> [Supplied material]:
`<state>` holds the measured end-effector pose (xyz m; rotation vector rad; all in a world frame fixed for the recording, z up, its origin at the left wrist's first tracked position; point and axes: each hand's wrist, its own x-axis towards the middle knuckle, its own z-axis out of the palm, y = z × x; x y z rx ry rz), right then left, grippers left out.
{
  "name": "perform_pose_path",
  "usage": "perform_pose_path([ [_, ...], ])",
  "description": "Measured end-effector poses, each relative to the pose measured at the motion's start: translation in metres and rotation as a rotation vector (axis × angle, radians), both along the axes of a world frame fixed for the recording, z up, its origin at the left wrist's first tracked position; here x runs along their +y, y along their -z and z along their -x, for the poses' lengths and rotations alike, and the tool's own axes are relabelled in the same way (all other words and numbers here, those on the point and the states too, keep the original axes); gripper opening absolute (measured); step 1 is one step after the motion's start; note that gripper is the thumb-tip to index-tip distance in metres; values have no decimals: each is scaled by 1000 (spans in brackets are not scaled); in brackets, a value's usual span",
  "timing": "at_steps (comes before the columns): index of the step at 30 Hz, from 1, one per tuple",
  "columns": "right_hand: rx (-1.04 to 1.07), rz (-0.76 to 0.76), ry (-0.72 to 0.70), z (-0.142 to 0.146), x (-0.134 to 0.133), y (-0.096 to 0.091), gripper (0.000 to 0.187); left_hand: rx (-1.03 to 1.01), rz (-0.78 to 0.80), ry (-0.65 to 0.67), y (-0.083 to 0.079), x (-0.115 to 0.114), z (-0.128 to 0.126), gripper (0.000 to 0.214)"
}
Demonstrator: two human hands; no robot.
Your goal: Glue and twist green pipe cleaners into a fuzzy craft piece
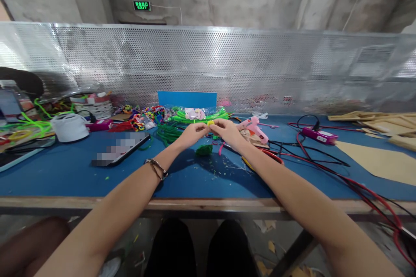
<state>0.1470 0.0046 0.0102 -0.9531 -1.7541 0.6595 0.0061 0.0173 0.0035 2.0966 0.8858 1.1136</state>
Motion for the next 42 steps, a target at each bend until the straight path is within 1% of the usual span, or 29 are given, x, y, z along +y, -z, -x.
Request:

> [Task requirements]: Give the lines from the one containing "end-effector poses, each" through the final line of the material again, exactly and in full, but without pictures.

> [Result of the task]:
  "description": "Measured end-effector poses, each relative to the pose measured at the motion's start: translation in metres and rotation as a rotation vector (axis × angle, radians), both along the axes of a world frame fixed for the recording, z up, its origin at the left wrist's first tracked position; here x runs along their +y, y along their -z and z along their -x, for the poses' lengths and rotations alike, and the tool's own axes are relabelled in the same way (all other words and numbers here, those on the point and the states too, keep the original axes); gripper opening absolute (measured); step 1 is one step after the motion's start; note that gripper is the thumb-tip to index-tip distance in metres; values have no decimals: each is scaled by 1000 (spans in brackets are not scaled); in brackets, a value's usual span",
  "timing": "at_steps (comes before the columns): index of the step at 30 Hz, from 1, one per tuple",
  "columns": "right_hand: rx (-1.04 to 1.07), rz (-0.76 to 0.76), ry (-0.72 to 0.70), z (-0.142 to 0.146), x (-0.134 to 0.133), y (-0.096 to 0.091), gripper (0.000 to 0.187); left_hand: rx (-1.03 to 1.01), rz (-0.78 to 0.80), ry (-0.65 to 0.67), y (-0.083 to 0.079), x (-0.115 to 0.114), z (-0.128 to 0.126), gripper (0.000 to 0.214)"
}
Demonstrator: two human hands; no robot.
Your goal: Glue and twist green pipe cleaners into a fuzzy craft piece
<state>0.1470 0.0046 0.0102 -0.9531 -1.7541 0.6595 0.0061 0.0173 0.0035 2.0966 0.8858 1.1136</state>
Motion for the next 42 steps, a target at each bend until the straight path is within 1% of the usual span, or 29 are given, x, y, z along +y, -z, -x.
Request:

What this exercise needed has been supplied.